[[ EXERCISE DATA, beginning ]]

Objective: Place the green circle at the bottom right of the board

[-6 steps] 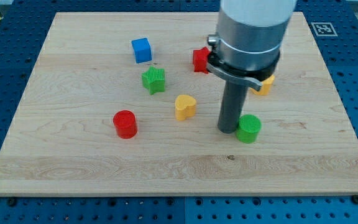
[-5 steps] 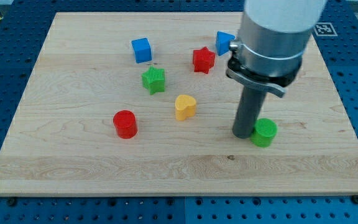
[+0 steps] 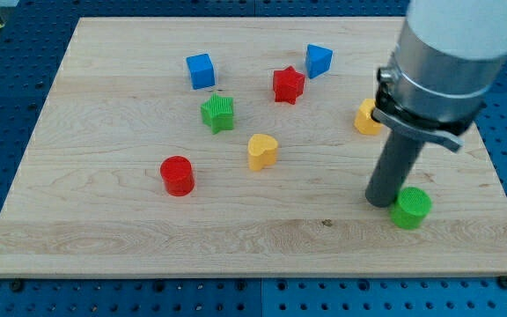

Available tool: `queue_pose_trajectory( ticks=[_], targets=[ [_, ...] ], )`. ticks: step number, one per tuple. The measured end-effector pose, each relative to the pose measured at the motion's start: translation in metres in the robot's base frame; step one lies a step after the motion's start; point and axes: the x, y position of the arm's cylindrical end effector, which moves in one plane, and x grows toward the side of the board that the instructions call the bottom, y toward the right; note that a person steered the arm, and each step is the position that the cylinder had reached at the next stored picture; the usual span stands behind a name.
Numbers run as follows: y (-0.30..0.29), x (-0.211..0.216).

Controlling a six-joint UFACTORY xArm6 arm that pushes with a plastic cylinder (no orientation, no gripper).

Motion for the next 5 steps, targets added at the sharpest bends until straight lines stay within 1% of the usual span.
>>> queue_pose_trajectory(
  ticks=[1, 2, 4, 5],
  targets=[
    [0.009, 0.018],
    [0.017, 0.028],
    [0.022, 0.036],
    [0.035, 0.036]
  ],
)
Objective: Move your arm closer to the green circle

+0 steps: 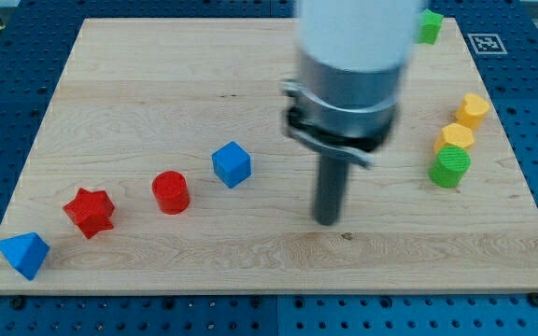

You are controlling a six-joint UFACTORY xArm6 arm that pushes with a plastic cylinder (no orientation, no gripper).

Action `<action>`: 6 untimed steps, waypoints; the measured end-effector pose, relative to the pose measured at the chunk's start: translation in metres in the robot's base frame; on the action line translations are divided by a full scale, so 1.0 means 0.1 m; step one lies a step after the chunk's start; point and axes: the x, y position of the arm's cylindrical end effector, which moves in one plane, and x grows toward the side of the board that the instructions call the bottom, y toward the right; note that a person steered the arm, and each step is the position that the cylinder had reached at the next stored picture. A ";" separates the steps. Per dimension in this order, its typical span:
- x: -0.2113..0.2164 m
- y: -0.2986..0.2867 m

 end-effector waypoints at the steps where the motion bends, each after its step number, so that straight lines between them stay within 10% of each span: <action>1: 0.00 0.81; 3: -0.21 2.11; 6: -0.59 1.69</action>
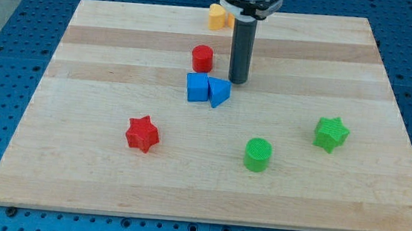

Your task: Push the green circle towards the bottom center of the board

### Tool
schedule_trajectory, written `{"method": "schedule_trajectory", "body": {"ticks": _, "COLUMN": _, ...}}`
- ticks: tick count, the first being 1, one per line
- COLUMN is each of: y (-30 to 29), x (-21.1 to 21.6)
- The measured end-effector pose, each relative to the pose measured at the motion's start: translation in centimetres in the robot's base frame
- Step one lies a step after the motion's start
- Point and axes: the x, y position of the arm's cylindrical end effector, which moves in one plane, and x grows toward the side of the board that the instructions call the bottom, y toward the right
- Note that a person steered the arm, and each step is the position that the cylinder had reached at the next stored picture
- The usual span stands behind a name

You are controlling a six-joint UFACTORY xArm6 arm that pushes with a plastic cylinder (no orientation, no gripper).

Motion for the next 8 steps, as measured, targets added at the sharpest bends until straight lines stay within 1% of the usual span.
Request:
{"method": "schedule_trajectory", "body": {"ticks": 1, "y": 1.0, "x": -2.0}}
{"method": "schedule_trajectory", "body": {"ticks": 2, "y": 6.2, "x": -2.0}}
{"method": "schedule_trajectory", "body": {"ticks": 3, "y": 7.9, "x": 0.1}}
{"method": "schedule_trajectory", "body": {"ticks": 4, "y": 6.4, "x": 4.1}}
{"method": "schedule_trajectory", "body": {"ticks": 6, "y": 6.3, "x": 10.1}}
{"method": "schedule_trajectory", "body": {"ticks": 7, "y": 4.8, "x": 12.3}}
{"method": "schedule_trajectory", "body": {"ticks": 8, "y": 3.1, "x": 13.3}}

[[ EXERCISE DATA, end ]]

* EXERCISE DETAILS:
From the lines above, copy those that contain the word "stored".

* TASK SOLUTION:
Available tool: `queue_pose_trajectory( ticks=[_], targets=[ [_, ...] ], )`. ticks: step number, one per tuple. The measured end-effector pose, each relative to the pose measured at the motion's start: translation in metres in the robot's base frame; step one lies a step after the motion's start; point and axes: the x, y position of the arm's cylindrical end effector, which moves in one plane, and x grows toward the side of the board that the instructions call the bottom, y toward the right; note that a person steered the arm, and each step is the position that the cylinder had reached at the next stored picture; the usual span stands behind a name.
Action `<action>`: 6 untimed steps, waypoints; the measured end-effector pose, relative to the pose measured at the chunk's start: translation in metres in the robot's base frame; on the action line translations are divided by a full scale, so 1.0 means 0.1 m; step one lies a step after the chunk's start; point and axes: the x, y position of the arm's cylindrical end effector, which moves in one plane, and x grows toward the side of the board that the instructions call the bottom, y toward the right; note that a person steered the arm, and each step is the position that the cylinder had reached at the next stored picture. A ";" separates the steps. Per dimension in this order, its typical span:
- Note that a person steered the arm, and each step is the position that the cylinder had reached at the next stored picture

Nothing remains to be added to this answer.